### WORK ITEM:
Please repeat, from the entries that follow, the lines from the one containing "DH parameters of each" through the one containing "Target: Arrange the" exactly, adding nothing.

### SUPPLIED DATA:
-----

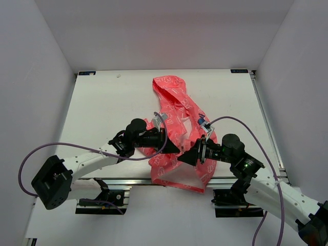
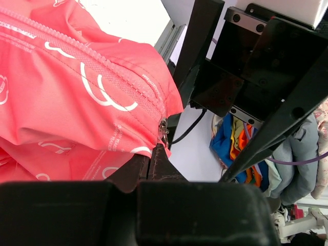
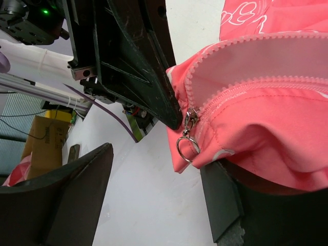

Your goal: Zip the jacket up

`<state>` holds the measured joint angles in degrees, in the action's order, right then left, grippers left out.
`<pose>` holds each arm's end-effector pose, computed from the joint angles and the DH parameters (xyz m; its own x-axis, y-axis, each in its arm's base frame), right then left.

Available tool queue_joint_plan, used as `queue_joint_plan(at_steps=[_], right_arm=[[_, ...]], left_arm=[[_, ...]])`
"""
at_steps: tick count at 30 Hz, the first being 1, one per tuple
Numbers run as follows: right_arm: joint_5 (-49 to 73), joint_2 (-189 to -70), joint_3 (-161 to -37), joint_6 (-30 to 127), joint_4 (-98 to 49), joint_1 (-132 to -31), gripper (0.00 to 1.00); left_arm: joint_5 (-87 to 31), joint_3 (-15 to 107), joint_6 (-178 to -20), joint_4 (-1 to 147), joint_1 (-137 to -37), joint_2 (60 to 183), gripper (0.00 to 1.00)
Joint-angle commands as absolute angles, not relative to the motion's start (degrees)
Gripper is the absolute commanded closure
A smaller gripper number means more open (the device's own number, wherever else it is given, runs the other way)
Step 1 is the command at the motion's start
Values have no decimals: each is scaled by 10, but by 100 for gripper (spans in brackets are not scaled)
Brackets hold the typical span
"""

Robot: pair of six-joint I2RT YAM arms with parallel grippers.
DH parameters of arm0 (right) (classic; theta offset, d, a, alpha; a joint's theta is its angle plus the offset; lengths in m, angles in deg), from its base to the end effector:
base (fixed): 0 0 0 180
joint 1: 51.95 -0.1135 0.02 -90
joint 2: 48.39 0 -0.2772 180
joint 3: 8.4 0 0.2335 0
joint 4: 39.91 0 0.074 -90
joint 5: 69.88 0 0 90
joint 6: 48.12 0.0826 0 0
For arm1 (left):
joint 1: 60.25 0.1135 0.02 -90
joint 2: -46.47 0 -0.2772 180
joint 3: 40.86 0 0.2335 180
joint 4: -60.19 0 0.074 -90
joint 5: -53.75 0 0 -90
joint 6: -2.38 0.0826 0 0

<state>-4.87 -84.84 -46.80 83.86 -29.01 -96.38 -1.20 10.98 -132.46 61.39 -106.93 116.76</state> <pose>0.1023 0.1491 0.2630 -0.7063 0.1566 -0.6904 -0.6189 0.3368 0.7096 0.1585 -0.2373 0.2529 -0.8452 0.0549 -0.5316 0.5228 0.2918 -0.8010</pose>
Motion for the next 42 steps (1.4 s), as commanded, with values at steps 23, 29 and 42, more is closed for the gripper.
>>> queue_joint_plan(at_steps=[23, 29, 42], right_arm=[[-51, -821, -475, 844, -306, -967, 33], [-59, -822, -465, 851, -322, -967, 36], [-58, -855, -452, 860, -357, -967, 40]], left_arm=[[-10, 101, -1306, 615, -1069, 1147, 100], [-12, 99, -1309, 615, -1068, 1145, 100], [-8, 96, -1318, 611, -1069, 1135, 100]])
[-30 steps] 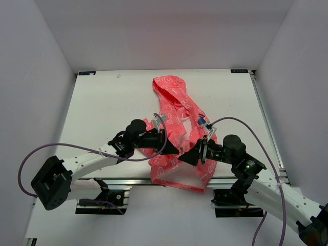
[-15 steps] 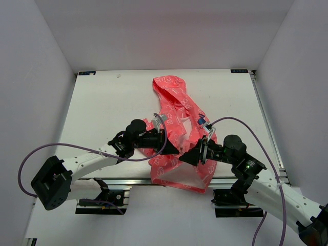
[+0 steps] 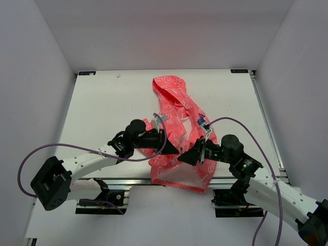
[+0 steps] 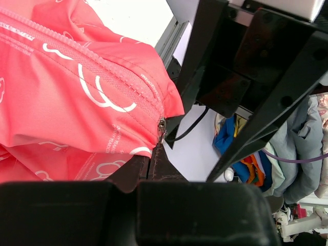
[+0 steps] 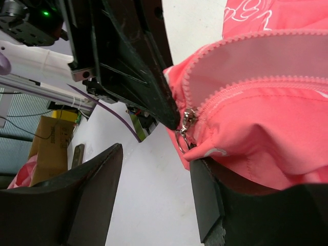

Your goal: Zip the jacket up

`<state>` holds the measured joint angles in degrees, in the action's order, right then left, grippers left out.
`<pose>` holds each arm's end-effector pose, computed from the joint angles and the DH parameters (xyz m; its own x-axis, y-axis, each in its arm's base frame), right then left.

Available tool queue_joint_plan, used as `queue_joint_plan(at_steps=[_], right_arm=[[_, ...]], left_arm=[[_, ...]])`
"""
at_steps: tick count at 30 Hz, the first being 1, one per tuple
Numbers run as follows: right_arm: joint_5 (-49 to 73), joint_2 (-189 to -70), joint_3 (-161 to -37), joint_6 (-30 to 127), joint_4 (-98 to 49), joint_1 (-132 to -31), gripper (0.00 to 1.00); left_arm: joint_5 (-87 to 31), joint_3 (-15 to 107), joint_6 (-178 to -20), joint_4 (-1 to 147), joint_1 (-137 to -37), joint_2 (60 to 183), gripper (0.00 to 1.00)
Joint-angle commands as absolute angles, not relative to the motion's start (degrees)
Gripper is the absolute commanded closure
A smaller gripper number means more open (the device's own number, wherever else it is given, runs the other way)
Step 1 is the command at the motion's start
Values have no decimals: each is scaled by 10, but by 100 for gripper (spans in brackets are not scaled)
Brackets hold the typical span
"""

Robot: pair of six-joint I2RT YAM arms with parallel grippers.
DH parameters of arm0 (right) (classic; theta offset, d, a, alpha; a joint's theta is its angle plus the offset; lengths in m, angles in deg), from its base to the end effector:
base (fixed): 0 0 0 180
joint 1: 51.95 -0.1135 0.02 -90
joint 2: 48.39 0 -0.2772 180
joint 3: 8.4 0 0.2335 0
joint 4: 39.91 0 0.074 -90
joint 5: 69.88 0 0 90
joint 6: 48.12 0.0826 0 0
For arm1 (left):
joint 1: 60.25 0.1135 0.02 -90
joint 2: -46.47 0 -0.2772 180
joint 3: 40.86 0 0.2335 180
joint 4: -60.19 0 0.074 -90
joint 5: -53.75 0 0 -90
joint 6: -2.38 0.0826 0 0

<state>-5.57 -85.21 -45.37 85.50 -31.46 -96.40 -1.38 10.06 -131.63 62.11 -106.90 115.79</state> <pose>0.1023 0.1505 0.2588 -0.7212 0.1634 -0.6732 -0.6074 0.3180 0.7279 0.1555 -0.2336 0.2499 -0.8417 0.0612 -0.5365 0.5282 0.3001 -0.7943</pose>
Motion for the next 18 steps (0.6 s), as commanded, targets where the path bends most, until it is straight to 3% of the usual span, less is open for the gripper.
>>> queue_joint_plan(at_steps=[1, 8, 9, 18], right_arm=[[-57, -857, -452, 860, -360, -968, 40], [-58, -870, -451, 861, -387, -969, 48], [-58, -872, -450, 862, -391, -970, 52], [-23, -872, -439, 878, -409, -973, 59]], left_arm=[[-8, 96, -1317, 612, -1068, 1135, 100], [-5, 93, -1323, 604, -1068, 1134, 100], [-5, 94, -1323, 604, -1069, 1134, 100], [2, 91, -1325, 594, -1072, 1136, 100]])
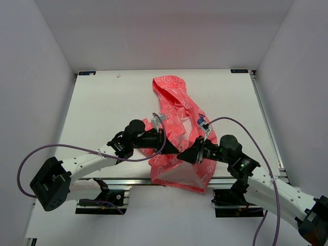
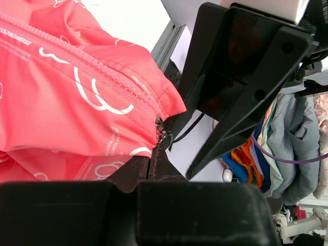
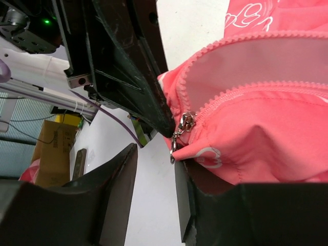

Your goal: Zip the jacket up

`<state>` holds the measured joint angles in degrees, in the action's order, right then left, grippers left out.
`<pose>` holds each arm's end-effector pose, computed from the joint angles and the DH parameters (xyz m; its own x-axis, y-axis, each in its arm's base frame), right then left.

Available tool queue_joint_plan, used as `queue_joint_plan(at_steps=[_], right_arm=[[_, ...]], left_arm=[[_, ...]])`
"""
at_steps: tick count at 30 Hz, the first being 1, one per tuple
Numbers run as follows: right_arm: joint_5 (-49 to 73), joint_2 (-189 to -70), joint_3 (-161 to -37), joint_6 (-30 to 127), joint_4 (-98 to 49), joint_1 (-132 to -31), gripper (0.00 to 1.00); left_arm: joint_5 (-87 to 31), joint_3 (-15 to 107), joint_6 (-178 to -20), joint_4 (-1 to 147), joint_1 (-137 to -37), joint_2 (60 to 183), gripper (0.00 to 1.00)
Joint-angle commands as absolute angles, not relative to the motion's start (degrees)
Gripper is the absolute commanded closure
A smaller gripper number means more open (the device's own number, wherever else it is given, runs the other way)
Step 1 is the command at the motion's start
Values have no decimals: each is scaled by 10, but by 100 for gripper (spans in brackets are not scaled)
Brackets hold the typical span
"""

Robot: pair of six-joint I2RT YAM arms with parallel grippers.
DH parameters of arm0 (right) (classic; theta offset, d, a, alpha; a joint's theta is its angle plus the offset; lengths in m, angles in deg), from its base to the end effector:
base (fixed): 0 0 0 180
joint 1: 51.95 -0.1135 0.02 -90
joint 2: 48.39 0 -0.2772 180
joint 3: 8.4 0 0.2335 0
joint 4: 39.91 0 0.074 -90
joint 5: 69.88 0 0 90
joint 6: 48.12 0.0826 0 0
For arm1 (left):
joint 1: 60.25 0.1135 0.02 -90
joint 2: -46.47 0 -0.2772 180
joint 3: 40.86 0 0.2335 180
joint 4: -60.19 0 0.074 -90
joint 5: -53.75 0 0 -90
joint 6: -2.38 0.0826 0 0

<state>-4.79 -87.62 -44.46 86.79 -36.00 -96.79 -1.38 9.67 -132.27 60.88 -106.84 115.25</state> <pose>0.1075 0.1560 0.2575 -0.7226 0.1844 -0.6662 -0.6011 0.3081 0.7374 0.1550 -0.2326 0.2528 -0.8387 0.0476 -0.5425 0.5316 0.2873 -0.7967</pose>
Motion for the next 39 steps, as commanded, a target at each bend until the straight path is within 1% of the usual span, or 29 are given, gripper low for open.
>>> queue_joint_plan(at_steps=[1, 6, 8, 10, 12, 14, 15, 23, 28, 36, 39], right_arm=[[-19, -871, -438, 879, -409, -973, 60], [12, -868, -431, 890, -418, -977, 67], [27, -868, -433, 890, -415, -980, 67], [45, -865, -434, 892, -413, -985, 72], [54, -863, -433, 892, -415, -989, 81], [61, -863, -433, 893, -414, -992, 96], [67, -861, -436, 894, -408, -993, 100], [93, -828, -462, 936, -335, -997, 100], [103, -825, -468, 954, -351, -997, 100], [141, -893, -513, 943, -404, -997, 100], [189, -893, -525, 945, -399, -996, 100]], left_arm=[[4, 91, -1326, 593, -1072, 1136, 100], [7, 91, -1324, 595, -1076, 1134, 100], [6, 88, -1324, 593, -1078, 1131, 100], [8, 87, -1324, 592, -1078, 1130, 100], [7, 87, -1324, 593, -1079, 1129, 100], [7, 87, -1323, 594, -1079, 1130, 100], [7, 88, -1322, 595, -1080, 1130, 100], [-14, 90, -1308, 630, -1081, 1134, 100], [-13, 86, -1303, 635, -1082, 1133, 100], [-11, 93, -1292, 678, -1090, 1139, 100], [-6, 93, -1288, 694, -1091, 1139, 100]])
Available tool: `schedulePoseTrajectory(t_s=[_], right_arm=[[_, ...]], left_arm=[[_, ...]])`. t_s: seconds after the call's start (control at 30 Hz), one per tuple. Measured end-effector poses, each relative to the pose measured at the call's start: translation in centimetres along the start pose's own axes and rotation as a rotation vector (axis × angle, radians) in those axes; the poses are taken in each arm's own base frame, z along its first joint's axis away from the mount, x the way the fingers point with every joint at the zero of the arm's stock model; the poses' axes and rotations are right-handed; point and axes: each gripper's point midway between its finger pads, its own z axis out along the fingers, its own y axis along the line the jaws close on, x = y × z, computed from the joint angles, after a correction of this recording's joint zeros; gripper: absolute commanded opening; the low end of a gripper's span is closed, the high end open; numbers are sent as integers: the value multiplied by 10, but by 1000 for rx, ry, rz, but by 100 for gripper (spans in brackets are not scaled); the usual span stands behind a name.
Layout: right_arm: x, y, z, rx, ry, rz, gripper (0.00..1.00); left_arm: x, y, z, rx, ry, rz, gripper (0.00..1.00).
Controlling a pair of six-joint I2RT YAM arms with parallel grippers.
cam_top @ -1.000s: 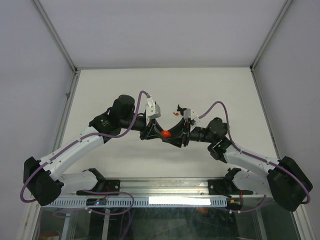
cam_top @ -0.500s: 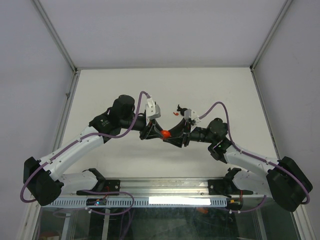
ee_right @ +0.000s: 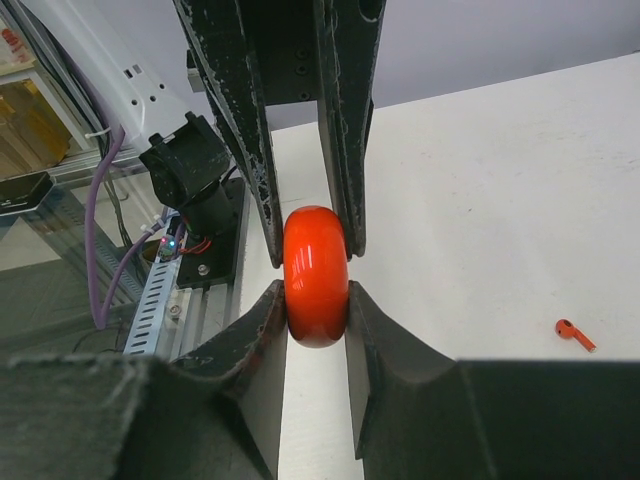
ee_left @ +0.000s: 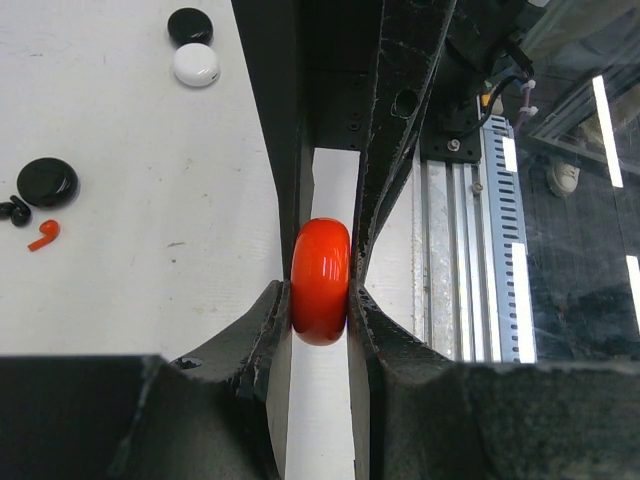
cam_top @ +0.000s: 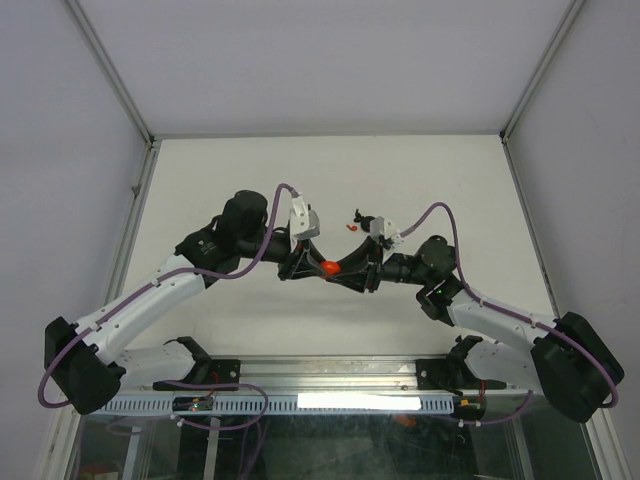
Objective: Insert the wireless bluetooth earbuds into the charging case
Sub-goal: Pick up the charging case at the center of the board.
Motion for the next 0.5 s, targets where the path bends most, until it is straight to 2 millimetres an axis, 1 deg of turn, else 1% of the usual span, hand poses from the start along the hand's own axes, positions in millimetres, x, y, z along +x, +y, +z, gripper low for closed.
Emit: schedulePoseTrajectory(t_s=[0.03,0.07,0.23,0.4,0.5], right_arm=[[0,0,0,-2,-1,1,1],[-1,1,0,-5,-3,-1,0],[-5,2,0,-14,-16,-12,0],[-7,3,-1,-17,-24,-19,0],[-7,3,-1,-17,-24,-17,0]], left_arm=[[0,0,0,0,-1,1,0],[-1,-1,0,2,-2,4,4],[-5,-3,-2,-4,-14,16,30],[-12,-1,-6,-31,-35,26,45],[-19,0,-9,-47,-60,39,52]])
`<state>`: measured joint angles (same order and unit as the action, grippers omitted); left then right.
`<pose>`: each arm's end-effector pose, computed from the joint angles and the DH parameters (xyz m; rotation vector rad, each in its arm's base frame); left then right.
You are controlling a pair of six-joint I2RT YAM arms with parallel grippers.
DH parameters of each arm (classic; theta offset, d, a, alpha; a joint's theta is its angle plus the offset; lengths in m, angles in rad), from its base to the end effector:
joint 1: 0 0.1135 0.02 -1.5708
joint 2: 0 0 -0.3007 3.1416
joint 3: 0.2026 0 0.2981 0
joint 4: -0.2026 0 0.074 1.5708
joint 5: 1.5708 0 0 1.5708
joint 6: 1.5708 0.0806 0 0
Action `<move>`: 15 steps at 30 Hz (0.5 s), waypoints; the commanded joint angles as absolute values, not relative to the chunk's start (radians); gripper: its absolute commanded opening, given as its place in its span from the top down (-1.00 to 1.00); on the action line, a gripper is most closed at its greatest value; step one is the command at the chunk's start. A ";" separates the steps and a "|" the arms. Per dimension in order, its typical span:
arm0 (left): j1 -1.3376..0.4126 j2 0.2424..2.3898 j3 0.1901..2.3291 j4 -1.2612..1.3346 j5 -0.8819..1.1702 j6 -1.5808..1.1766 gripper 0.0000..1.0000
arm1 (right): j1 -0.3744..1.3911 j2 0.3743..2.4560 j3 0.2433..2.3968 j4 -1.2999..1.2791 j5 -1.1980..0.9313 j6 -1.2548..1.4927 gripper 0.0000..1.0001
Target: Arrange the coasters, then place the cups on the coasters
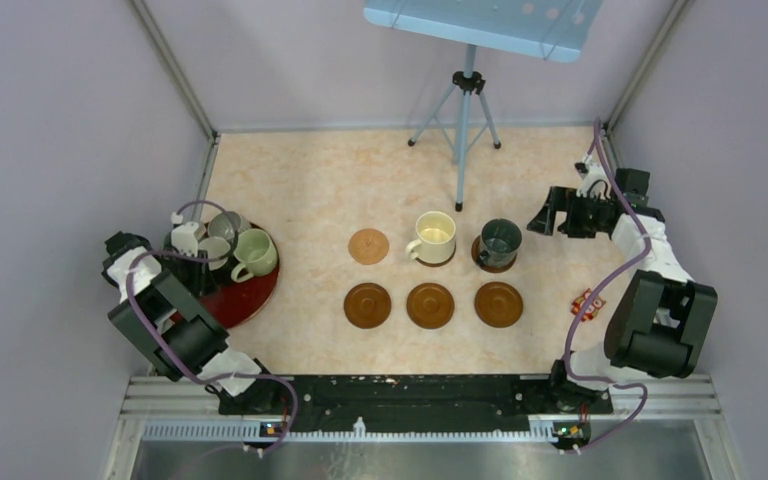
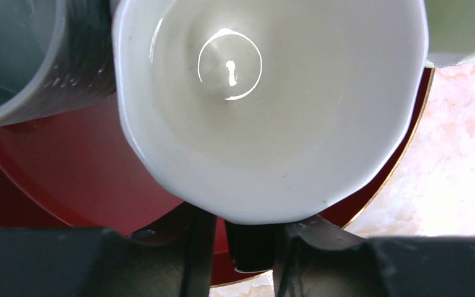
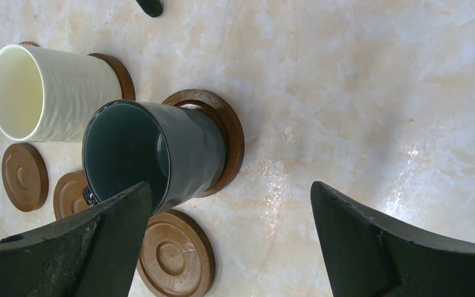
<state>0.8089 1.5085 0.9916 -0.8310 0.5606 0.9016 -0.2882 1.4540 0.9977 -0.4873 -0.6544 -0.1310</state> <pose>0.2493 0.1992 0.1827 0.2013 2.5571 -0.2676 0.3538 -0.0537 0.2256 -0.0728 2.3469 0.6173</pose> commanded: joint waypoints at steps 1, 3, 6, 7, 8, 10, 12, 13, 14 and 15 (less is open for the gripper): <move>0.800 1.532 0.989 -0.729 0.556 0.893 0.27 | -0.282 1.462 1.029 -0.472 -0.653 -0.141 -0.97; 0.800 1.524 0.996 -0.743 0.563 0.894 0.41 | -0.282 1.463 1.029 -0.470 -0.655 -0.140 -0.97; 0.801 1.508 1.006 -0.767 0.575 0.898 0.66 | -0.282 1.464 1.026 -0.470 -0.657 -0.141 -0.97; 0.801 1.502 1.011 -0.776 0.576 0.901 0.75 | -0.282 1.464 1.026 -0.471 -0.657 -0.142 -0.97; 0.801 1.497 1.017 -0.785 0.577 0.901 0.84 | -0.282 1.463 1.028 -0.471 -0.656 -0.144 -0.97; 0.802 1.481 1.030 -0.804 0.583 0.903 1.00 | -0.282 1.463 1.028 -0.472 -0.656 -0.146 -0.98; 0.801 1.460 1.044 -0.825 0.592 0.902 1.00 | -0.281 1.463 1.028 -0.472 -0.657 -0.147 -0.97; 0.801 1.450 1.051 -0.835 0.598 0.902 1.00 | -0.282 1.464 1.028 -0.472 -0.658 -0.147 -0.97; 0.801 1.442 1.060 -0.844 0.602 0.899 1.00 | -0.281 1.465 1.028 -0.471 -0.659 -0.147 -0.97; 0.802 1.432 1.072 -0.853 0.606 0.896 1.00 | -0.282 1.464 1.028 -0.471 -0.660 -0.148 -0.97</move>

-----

### RESPONSE TO THE TASK:
DH parameters of each arm (classic; theta offset, d, a, alpha; a joint's theta is its angle plus the offset; lengths in m, angles in rad), from its base to the end effector:
joint 1: 0 0.1135 0.02 -1.5708
joint 2: 0 0 -0.3007 3.1416
joint 3: 0.2026 0 0.2981 0
joint 4: -0.2026 0 0.074 1.5708
joint 5: 1.5708 0 0 1.5708
joint 6: 1.5708 0.0806 0 0
Action `<move>`: 15 steps at 30 Hz (0.5 s), waypoints; the commanded joint angles as absolute values, not relative to the chunk's start (radians); gripper: its absolute commanded opening, given as its place in its span from the top down (-1.00 to 1.00); on the action line, a gripper is most closed at its greatest value; step one is the command at the chunk's start. A ";" separates the steps and a "|" the arms. Per dimension in order, its typical span:
arm0 (left): j1 -1.3376..0.4126 j2 0.2424..2.3898 j3 0.1901..2.3291 j4 -1.2612..1.3346 j5 -0.8819..1.1702 j6 -1.5808..1.1766 gripper 0.0000..1.0000
arm1 (right): j1 -0.3744..1.3911 j2 0.3743..2.4560 j3 0.2433..2.3968 j4 -1.2999..1.2791 j5 -1.1980..0.9313 j6 -1.2548..1.4927 gripper 0.0000..1.0001
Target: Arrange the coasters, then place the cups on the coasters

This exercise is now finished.